Experimente wie VIP- und VIP2-Test die Spin-Statistik-Verbindung für eine bestimmte Art von Fermionen: Elektronen. Der Fall von EP-Verstößen gegen Neutrinos wurde auch theoretisch von Dolgov und Smirnov diskutiert. Was Bosonen betrifft, so ergeben sich Einschränkungen für mögliche Verstöße gegen die Statistik aus der Suche in der Hochenergiephysik nach Zerfällen von Vektorpartikeln (d. H. Spin-Eins) in zwei Photonen. Solche Zerfälle sind nach dem Landau-Yang-Theorem verboten, dessen Beweis die Annahme beinhaltet, dass die beiden Photonen in einem permutationssymmetrischen Zustand erzeugt werden müssen. Ein komplementärer Ansatz besteht darin, spektroskopische Tests anzuwenden, wie sie in den 90er Jahren am LENS in Florenz durchgeführt wurden und die Permutationseigenschaften von 16O-Kernen in mehratomigen Molekülen untersuchen, indem nach Übergängen zwischen Zuständen gesucht wird, die unter dem Austausch zweier Kerne antisymmetrisch sind. Wenn die Kerne wie in diesem Fall Bosonen sind, verletzen solche Übergänge, falls sie gefunden werden, die Spin-Statistik-Beziehung. Hochempfindliche Tests für Photonen wurden auch mit spektroskopischen Methoden durchgeführt. Als Beispiel für die Verwendung der Bose-Einstein-Statistik-verbotenen Zwei-Photonen-Anregung in Barium wurde von Engländern und Mitarbeitern in Berkeley im Jahr 2010 gezeigt, dass die Wahrscheinlichkeit, dass sich zwei Photonen in einem „falschen“ Permutationssymmetriezustand befinden, geringer ist als 4 × 10–11 – eine Verbesserung von mehr als drei Größenordnungen im Vergleich zu früheren Ergebnissen.

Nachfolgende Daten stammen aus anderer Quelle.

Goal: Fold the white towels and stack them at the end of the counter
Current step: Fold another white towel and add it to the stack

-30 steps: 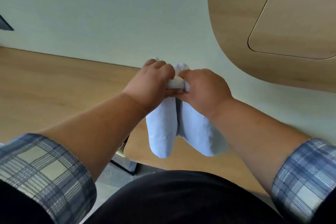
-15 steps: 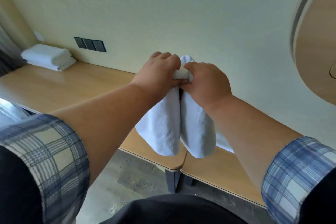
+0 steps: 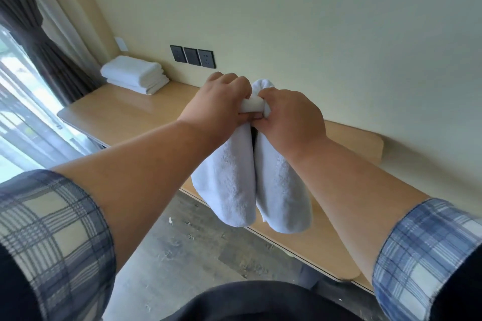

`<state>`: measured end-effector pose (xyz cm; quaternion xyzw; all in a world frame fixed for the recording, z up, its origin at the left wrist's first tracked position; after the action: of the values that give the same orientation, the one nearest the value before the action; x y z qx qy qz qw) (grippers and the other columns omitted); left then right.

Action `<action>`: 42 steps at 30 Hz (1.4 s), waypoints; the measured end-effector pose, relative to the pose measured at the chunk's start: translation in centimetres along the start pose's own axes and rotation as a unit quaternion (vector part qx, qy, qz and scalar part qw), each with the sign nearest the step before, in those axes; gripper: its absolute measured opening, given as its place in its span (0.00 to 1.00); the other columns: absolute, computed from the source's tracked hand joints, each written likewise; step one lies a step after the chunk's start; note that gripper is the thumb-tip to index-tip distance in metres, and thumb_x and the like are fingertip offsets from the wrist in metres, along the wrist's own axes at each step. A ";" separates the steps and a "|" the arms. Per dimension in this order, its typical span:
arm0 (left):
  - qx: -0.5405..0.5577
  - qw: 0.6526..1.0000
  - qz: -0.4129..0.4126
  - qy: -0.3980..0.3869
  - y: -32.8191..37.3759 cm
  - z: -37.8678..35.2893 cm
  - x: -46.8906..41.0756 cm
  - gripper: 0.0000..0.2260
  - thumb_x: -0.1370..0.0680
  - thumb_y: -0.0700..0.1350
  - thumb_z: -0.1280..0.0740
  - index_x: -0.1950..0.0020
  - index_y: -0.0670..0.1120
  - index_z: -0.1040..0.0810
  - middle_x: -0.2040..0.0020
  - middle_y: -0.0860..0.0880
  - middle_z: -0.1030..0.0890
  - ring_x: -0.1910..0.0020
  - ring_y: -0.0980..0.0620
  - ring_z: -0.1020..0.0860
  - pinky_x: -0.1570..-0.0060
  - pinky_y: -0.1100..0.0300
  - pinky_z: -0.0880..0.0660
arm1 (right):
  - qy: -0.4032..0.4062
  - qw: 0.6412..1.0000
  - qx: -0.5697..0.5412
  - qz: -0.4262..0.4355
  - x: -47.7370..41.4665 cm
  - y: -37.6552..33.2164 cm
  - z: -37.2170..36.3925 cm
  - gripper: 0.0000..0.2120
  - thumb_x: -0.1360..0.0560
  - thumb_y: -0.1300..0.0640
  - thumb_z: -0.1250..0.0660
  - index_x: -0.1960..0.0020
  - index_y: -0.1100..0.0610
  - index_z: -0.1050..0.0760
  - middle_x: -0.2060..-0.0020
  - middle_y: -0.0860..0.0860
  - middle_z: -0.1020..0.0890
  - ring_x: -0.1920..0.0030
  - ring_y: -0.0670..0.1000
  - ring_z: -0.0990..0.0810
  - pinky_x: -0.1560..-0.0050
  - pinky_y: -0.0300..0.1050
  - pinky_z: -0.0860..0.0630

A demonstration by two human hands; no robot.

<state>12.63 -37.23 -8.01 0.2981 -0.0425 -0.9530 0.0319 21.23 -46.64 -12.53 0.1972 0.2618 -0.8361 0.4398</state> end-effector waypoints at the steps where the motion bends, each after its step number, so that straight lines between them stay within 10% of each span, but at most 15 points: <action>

Abschließend stellen wir fest, dass das EP viele damit verbundene philosophische Probleme hat, wie Pauli selbst bewusst war, Diese werden im Rahmen eines speziellen Projekts untersucht, an dem VIP-Mitarbeiter beteiligt sind und das von der John Templeton Foundation unterstützt wird.Ein solches Problem ist der Begriff der „Identität“, der außerhalb der Quantenmechanik kein Analogon zu haben scheint, da es keine zwei grundlegend identischen klassischen Objekte gibt.
Diese ultimative Gleichheit der Quantenteilchen führt zu allem Wichtigen Konsequenzen für die Struktur und Dynamik von Atomen und Molekülen, Neutronensternen, Schwarzkörperstrahlung und die Bestimmung unseres Lebens in all seiner Komplexität. Zum Beispiel ist molekularer Sauerstoff in der Luft äußerst reaktiv. Warum brennen unsere Lungen also nicht nur? Der Grund liegt bei der Paarung von Elektronenspins: Gewöhnliche Sauerstoffmoleküle sind paramagnetisch mit ungepaarten Elektronen, die parallele Spins haben, und bei der Atmung bedeutet dies, dass Elektronen nacheinander übertragen werden müssen. Dieser sequentielle Charakter für Elektronentransfers ist auf das EP zurückzuführen und moderiert die Rate der Sauerstoffanlagerung an Hämoglobin. Denken Sie beim nächsten Atmen daran!